To do that successfully, Crady must show that 1) he was more than forty years old; 2) he performed his job satisfactorily; 3) despite his satisfactory performance he suffered a materially adverse employment action; and 4) Liberty treated others outside the protected class more favorably than Crady was treated. Konowitz v. Schnadig Corp., 965 F.2d 230, at 232. If Crady established his prima facie case, Liberty then bears the burden of producing a legitimate nondiscriminatory reason for the materially adverse employment action. Id.; Texas Dep't of Community Affairs v. Burdine, 450 U.S. 248, 253-54, 101 S.Ct. 1089, 1093-94, 67 L.Ed.2d 207 (1981). If Liberty produces a legitimate reason, Crady bears the burden of persuading the court that the reason was merely a pretext for the employment action. Konowitz, 965 F.2d at 233.
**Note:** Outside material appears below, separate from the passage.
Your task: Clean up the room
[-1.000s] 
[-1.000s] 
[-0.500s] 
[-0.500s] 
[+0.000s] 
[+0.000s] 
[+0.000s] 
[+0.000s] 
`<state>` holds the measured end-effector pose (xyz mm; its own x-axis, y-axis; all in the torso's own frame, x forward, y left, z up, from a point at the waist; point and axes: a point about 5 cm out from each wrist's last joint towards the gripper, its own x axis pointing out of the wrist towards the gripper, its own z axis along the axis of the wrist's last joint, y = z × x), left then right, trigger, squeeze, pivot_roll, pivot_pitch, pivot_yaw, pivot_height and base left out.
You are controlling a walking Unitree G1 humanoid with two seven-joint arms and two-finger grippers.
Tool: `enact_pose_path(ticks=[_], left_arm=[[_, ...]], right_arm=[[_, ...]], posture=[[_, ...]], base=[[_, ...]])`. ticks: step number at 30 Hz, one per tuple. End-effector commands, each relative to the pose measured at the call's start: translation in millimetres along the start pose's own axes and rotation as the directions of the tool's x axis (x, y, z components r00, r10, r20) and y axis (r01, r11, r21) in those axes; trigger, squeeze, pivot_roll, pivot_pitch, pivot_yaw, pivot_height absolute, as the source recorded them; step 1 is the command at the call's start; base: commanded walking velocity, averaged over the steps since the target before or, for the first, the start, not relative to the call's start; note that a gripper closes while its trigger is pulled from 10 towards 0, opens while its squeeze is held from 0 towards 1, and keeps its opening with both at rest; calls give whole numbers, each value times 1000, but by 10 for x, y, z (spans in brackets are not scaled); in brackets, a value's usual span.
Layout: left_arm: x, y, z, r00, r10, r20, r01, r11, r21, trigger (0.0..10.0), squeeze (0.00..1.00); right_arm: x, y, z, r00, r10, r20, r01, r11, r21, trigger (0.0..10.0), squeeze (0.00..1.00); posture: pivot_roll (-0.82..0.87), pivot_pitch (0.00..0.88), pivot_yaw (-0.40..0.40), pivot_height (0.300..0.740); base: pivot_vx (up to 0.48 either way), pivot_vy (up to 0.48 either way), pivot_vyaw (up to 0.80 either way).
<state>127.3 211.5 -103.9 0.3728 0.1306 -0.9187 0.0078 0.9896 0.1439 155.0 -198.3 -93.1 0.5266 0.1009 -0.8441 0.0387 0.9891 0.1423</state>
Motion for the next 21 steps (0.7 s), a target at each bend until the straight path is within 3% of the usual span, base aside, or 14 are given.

Crady's climb up the rungs of the prima facie ladder is a short one. He clears the first rung that put him in a protected class because he is more than forty years old. Whether he clears the second rung is an open question. We do not have to decide that question for purposes of this opinion because Crady stumbles on rung three. The district court held that Crady failed to establish that the transfer was a materially adverse employment action. The district court held further that even if Crady had established that the transfer was materially adverse and hence established a prima facie case, he could not counter Liberty's legitimate nondiscriminatory reason for the employment action--that Crady had abandoned his employment. We agree with the district court.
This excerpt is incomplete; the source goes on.